_Your objective_
The required output is the full listing below, reproduced word for word.

_Given material_
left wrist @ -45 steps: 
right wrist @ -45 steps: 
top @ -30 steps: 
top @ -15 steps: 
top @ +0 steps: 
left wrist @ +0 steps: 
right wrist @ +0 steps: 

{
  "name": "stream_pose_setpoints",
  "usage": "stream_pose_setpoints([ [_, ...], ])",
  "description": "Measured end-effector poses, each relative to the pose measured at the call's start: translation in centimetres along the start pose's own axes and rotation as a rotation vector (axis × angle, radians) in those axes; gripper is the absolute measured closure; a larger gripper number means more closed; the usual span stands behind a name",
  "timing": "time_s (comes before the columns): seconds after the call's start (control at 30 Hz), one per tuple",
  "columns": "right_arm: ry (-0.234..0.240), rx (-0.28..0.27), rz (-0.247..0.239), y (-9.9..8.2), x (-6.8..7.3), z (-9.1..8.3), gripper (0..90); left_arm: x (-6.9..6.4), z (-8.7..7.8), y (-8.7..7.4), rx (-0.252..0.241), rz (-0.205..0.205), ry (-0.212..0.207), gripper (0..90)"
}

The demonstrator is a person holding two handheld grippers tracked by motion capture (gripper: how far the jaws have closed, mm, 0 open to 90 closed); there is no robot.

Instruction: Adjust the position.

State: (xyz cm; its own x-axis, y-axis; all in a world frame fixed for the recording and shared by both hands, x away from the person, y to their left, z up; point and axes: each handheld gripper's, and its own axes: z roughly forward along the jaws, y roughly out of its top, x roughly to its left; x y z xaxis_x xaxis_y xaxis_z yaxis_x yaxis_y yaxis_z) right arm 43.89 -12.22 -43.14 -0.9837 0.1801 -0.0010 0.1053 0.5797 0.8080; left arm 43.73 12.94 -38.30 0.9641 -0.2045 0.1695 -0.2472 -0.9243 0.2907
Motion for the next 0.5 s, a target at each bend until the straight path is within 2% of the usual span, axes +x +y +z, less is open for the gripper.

_Solution to this task_
left wrist @ -45 steps: 
right wrist @ -45 steps: 
top @ -30 steps: 
top @ -15 steps: 
top @ +0 steps: 
left wrist @ +0 steps: 
right wrist @ +0 steps: 

{
  "name": "stream_pose_setpoints",
  "usage": "stream_pose_setpoints([ [_, ...], ])",
  "description": "Measured end-effector poses, each relative to the pose measured at the call's start: translation in centimetres along the start pose's own axes and rotation as a rotation vector (axis × angle, radians) in those axes; gripper is the absolute measured closure; a larger gripper number means more closed; the usual span stands behind a name",
  "timing": "time_s (comes before the columns): seconds after the call's start (control at 30 Hz), one per tuple",
  "columns": "right_arm: ry (-0.234..0.240), rx (-0.28..0.27), rz (-0.247..0.239), y (-9.9..8.2), x (-6.8..7.3), z (-9.1..8.3), gripper (0..90); left_arm: x (-6.9..6.4), z (-8.7..7.8), y (-8.7..7.4), rx (-0.252..0.241), rz (-0.205..0.205), ry (-0.212..0.207), gripper (0..90)"
}

The demonstrator is a person holding two handheld grippers tracked by motion capture (gripper: how far the jaws have closed, mm, 0 open to 90 closed); there is no robot.

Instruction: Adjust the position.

State: (xyz cm; its own x-axis, y-axis; all in a world frame fixed for the recording and shared by both hands, x away from the person, y to their left, z up; point and axes: each handheld gripper's, and its own axes: z roughly forward along the jaws, y roughly out of its top, x roughly to its left; x y z xaxis_x xaxis_y xaxis_z yaxis_x yaxis_y yaxis_z) right arm 43.89 -12.22 -43.14 -0.9837 0.1801 -0.0010 0.1053 0.5797 0.8080; left arm 43.73 12.94 -38.30 0.9641 -0.2045 0.1695 -0.2472 -0.9243 0.2907
Motion for the next 0.5 s, a target at each bend until the straight path is within 2% of the usual span, axes +x +y +z, less is open for the gripper.

What appears above is the full answer.